An Iowa law barring doctors from remotely dispensing pregnancy-ending drugs withstood Planned Parenthood’s claim that it would impose a hardship on women living far from abortion providers.

The decision by Polk County District Judge Jeffrey Farrell in Des Moines upholds an Iowa Board of Medicine rule requiring physicians to be present and to perform a physical examination before drugs are dispensed. Planned Parenthood of the Heartland Inc. claimed the restriction would compel women to travel farther to obtain abortions, leading to delays and a potential increase in illegal abortions.
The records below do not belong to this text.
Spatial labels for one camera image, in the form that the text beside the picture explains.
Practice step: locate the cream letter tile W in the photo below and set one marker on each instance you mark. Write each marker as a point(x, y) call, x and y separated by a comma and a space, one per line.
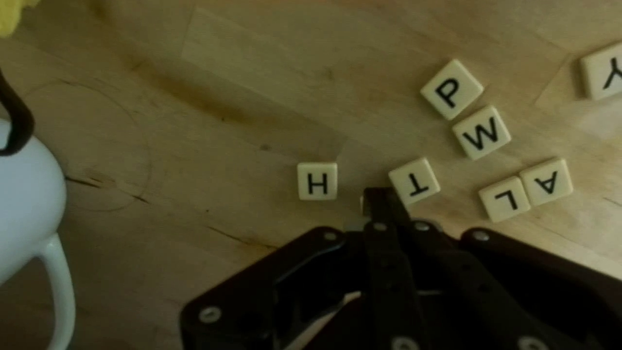
point(481, 132)

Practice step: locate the cream letter tile L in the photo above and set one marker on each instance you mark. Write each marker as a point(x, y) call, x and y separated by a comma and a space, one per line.
point(504, 198)

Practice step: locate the yellow banana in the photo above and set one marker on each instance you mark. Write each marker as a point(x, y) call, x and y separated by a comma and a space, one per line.
point(22, 123)

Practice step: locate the white mug with plain rim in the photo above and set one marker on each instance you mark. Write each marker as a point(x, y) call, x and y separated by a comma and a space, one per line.
point(26, 206)

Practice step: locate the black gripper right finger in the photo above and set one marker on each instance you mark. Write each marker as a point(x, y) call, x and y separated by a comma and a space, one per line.
point(518, 278)

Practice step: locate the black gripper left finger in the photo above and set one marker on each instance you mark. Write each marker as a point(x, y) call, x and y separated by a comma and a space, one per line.
point(389, 284)

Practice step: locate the cream letter tile H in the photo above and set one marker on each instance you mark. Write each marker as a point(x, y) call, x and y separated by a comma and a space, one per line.
point(317, 181)

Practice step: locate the cream letter tile P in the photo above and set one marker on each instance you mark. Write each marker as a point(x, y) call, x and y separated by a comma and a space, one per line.
point(452, 89)

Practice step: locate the cream letter tile Y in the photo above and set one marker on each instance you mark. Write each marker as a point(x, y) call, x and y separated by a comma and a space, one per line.
point(603, 70)

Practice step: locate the cream letter tile A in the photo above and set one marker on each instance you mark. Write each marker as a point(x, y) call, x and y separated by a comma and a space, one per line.
point(547, 181)

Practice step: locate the cream letter tile T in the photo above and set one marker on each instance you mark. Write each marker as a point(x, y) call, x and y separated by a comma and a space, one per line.
point(415, 181)

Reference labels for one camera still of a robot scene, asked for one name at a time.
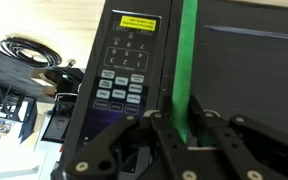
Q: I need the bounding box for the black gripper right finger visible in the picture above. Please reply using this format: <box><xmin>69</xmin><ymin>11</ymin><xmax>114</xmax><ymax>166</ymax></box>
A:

Farrell said the board had a legitimate basis for its measure. “The board did not dispute that the rule would result in medical abortions being conducted in fewer locations,” he said in a decision made public today. “Rather, it responded by finding that all women in Iowa should be entitled to the same high level of health care.”

The rule is one of several adopted by states seeking to curb the frequency of abortions. Courts have struck down North Dakota and Arkansas measures intended to shorten the time in which a woman may undergo the procedure, while challenges are pending to laws affecting clinics in Texas, Mississippi, Alabama and Wisconsin.

The Iowa measure takes aim at “telemedicine abortions,” in which doctors prescribed the drugs Mifeprex and misoprostol to women pregnant for 63 days or less, after a video-consultation and verification of their medical status, according to a complaint filed last year.

Limited Access

Planned Parenthood said it would appeal to the Iowa Supreme Court.

“Politicians are imposing restrictions on abortion that will take safe and legal abortion away from women living in parts of the country where access to health care is already very limited,” Cecile Richards, president of Planned Parenthood Federation of America, said in a statement.

Mark Bowden, a spokesman for the state medicine board, said the agency is pleased with the decision.

“The Board considers a thorough medical history and physical examination to be the cornerstone of good medical care,” he said of a rule that also requires a follow-up appointment to confirm the termination of the pregnancy.

The case is Planned Parenthood of Heartland Inc. v. Iowa Board of Medicine, 05771CVCV046429, Polk County, Iowa, District Court (Des Moines).